What the exercise asks ->
Copy the data exactly. Leave nothing out.

Supplied information ->
════
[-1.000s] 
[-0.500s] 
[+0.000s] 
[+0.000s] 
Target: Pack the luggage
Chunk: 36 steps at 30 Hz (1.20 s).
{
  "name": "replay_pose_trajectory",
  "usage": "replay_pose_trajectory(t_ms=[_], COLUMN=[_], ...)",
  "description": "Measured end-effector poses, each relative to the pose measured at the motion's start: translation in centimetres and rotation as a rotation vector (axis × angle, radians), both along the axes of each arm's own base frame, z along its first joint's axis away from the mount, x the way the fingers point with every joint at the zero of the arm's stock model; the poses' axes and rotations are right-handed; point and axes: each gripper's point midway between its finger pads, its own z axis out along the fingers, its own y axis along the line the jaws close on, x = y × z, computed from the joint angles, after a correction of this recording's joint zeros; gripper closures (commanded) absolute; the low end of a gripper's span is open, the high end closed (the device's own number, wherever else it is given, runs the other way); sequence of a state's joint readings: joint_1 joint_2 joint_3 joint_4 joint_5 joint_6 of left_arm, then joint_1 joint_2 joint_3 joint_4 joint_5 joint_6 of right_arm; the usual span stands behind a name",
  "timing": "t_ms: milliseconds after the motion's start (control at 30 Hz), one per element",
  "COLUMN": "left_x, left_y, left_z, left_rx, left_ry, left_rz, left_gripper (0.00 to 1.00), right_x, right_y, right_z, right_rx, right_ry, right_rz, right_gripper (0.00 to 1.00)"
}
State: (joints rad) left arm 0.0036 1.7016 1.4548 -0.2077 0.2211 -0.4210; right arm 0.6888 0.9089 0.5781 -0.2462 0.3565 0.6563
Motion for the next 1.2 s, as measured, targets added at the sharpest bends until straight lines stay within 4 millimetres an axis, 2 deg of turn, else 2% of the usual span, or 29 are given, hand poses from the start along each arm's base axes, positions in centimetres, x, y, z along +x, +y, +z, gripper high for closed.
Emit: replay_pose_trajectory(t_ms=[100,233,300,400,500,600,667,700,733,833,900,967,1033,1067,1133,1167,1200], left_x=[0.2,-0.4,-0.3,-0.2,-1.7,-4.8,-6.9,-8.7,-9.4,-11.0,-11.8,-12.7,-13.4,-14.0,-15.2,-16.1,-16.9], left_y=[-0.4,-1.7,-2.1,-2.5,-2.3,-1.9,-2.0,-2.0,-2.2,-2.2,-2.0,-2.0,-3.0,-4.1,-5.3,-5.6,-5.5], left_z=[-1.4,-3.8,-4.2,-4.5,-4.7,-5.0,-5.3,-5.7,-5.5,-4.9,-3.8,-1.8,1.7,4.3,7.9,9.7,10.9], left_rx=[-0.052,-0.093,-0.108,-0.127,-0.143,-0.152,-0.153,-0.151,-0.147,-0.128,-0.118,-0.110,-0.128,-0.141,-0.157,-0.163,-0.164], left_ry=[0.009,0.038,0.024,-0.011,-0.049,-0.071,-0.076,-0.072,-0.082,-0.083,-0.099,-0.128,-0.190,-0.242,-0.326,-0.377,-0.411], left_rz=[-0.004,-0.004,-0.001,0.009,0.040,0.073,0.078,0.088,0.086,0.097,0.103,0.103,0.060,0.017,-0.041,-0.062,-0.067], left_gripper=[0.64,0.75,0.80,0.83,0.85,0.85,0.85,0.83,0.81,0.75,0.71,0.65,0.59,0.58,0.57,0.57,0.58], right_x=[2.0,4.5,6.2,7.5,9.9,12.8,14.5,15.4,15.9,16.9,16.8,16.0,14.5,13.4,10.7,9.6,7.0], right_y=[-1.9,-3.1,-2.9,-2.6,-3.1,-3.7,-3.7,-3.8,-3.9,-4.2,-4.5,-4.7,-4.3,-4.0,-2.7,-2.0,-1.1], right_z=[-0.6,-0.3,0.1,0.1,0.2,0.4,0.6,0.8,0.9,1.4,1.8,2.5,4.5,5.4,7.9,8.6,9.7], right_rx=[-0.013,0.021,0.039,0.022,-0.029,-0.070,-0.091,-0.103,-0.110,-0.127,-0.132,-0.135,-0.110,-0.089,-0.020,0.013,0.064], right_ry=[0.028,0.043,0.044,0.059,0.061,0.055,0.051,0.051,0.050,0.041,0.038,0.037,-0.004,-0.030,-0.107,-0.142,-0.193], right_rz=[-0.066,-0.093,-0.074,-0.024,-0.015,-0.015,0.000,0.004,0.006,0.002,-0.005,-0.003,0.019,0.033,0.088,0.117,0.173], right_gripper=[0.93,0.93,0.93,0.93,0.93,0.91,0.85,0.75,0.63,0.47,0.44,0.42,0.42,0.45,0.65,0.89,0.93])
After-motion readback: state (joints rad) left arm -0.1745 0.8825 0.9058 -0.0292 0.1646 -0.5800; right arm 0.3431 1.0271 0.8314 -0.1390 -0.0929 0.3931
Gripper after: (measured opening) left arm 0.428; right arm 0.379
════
Result ->
[-1.000s] 
[-0.500s] 
[+0.000s] 
[+0.000s] 
Target: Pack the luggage
Chunk: 36 steps at 30 Hz (1.20 s).
{
  "name": "replay_pose_trajectory",
  "usage": "replay_pose_trajectory(t_ms=[_], COLUMN=[_], ...)",
  "description": "Measured end-effector poses, each relative to the pose measured at the motion's start: translation in centimetres and rotation as a rotation vector (axis × angle, radians), both along the axes of each arm's own base frame, z along its first joint's axis away from the mount, x the way the fingers point with every joint at the zero of the arm's stock model; the poses' axes and rotations are right-handed; point and axes: each gripper's point midway between its finger pads, its own z axis out along the fingers, its own y axis along the line the jaws close on, x = y × z, computed from the joint angles, after a correction of this recording's joint zeros; gripper closures (commanded) absolute; the low end of a gripper's span is open, the high end closed (the device's own number, wherever else it is given, runs the other way); sequence of a state's joint readings: joint_1 joint_2 joint_3 joint_4 joint_5 joint_6 of left_arm, then joint_1 joint_2 joint_3 joint_4 joint_5 joint_6 of right_arm; the usual span stands behind a name",
  "timing": "t_ms: milliseconds after the motion's start (control at 30 Hz), one per element",
  "COLUMN": "left_x, left_y, left_z, left_rx, left_ry, left_rz, left_gripper (0.00 to 1.00), right_x, right_y, right_z, right_rx, right_ry, right_rz, right_gripper (0.00 to 1.00)"
}
State: (joints rad) left arm 0.0036 1.7016 1.4548 -0.2077 0.2211 -0.4210; right arm 0.6888 0.9089 0.5781 -0.2462 0.3565 0.6563
Motion for the next 1.2 s, as measured, targets added at the sharpest bends until straight lines stay within 4 millimetres an axis, 2 deg of turn, else 2% of the usual span, or 29 are given, hand poses from the start along each arm's base axes, positions in centimetres, x, y, z along +x, +y, +z, gripper high for closed.
Emit: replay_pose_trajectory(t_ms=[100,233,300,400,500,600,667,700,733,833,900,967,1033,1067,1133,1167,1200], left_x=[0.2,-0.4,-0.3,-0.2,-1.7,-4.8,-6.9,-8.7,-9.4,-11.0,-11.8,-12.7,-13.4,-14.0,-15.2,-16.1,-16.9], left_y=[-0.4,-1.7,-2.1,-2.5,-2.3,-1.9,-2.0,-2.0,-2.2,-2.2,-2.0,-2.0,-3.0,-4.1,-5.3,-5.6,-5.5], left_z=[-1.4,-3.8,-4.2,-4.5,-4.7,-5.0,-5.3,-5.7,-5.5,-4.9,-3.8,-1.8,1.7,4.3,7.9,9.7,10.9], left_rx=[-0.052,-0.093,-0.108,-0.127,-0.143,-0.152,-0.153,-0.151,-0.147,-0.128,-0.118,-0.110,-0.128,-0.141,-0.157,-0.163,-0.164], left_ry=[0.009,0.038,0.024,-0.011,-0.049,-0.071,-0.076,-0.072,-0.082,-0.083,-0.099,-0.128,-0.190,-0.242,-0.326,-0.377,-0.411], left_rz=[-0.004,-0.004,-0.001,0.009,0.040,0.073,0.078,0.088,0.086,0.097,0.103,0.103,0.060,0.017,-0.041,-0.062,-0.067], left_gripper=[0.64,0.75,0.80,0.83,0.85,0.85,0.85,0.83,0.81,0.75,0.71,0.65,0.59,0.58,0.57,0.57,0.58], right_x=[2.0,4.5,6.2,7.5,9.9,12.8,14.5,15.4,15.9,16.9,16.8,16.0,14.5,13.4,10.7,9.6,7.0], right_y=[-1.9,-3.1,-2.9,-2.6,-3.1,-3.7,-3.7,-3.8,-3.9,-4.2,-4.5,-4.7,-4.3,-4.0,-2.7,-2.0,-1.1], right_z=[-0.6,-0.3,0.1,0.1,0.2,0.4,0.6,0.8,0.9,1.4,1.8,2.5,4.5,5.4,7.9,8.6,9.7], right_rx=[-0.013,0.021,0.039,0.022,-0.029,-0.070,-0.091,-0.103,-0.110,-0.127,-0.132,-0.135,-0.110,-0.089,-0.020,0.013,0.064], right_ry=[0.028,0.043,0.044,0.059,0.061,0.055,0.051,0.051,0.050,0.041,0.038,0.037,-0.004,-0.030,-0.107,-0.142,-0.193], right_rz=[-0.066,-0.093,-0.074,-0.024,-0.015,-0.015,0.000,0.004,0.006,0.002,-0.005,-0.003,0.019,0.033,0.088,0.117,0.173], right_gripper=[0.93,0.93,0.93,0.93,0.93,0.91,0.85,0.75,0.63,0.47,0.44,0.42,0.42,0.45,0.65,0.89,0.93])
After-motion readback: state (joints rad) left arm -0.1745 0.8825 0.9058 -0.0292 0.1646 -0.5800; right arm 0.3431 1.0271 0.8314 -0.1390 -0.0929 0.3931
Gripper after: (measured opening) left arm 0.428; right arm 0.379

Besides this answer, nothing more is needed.